Both the procedures are done in the first trimester where a karyotype is produced, that is the picture of the baby’s chromosomes, and the doctor will check for any problems.
The test is carried out when the woman is between the 16th and the 20th week of pregnancy. Most women do not go for this test and only those who have a high risk of having babies that may have any chromosomal or genetic problems opt for this test. This is because the test is very invasive and also carries a small chance of miscarriage.
Reason for doing Amniocentesis
The following reasons are why one may be required to do an Amniocentesis test:
To rule out the intrauterine infection
To check the baby in case the mother has Rh sensitization. This is a complex condition that occurs when the mother’s blood is of a different type than the babies.
To check the lungs of the baby in case the mother has been advised an early delivery because of any medical condition.
Disorders that can be detected by doing the test
The Amniocentesis test helps to detect the following conditions:
Chromosomal disorders which include Down syndrome, trisomy 13 and 18, and any abnormalities with the sex chromosomes. The test cannot, however,f measure how severe the condition is
Genetic disorders like sickle cell disease, cystic fibrosis, and Tay-Sachs disease. The test helps to find out if the baby has any of these diseases
The test measures the alpha-fetoprotein (AFP) in the amniotic fluid which is used to find out if the baby has any neural tube defect like anencephaly or spina bifida.

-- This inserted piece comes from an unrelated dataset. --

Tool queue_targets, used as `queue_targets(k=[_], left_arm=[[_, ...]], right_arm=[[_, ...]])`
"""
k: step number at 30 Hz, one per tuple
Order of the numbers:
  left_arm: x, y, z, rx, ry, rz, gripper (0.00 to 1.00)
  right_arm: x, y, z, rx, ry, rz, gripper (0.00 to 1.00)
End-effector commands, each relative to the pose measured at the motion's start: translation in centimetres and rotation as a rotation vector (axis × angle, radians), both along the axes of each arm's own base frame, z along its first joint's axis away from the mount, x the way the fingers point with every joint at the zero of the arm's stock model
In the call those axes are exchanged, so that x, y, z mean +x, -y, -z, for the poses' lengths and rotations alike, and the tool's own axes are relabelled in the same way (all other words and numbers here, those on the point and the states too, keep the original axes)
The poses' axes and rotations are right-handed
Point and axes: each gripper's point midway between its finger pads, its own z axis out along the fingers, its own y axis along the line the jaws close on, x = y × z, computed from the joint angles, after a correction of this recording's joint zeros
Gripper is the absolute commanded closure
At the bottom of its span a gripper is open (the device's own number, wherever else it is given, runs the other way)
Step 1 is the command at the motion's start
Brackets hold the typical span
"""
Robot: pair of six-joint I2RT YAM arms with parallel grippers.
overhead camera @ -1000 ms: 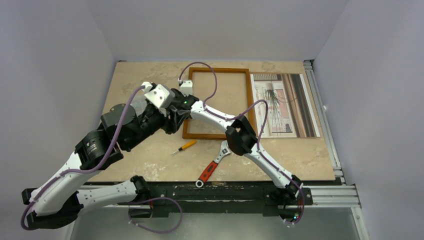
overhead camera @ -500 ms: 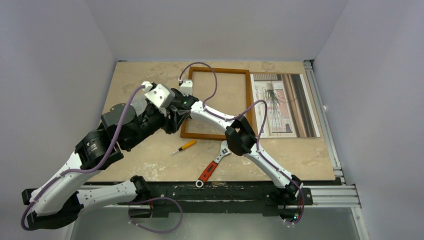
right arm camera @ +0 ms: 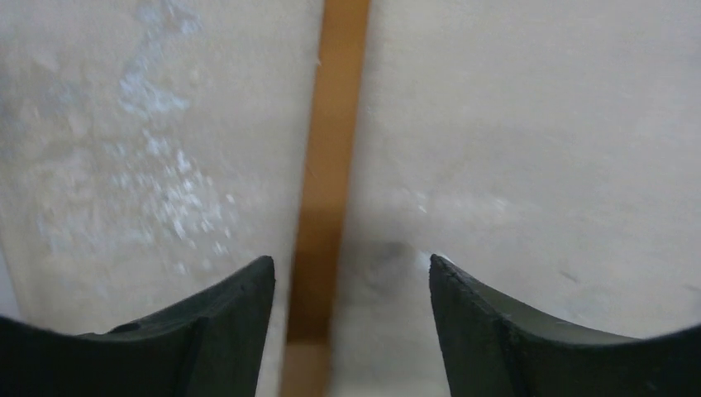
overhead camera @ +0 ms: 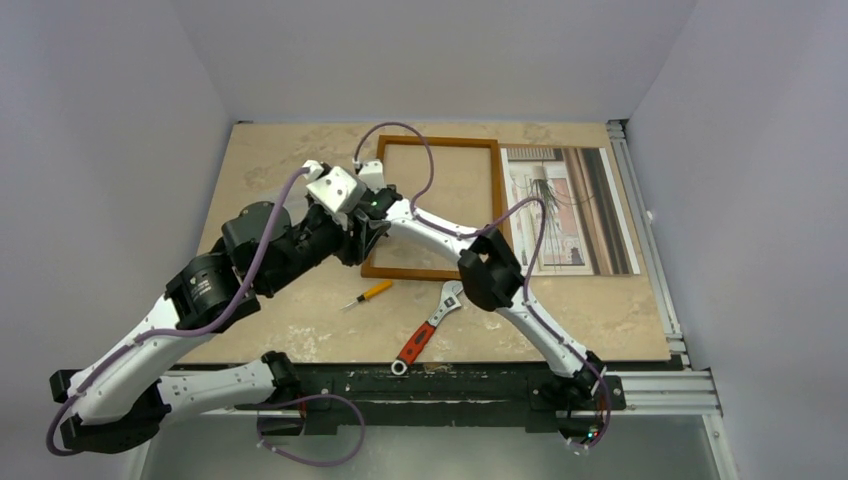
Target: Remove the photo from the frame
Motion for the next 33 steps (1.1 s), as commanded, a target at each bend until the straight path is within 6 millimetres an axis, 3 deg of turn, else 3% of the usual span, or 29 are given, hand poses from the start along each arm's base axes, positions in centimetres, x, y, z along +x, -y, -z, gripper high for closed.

The Amniocentesis test cannot detect any birth defects that are structural like cleft lip or a heart malformation. Thus many of these structural defects can only be found about in the second trimester when an ultrasound is done.
Miscarriage risk from Amniocentesis
The risk of having a miscarriage on doing an Amniocentesis is very low. Most of the women who have babies with a genetic or a chromosomal defect will end up having a miscarriage in the second trimester and thus one cannot be sure whether the miscarriage was actually caused because of the test procedure. However, as per the estimates, the loss rate is lower than 1 in 300 when done by a doctor who has a lot of experience in doing amnios.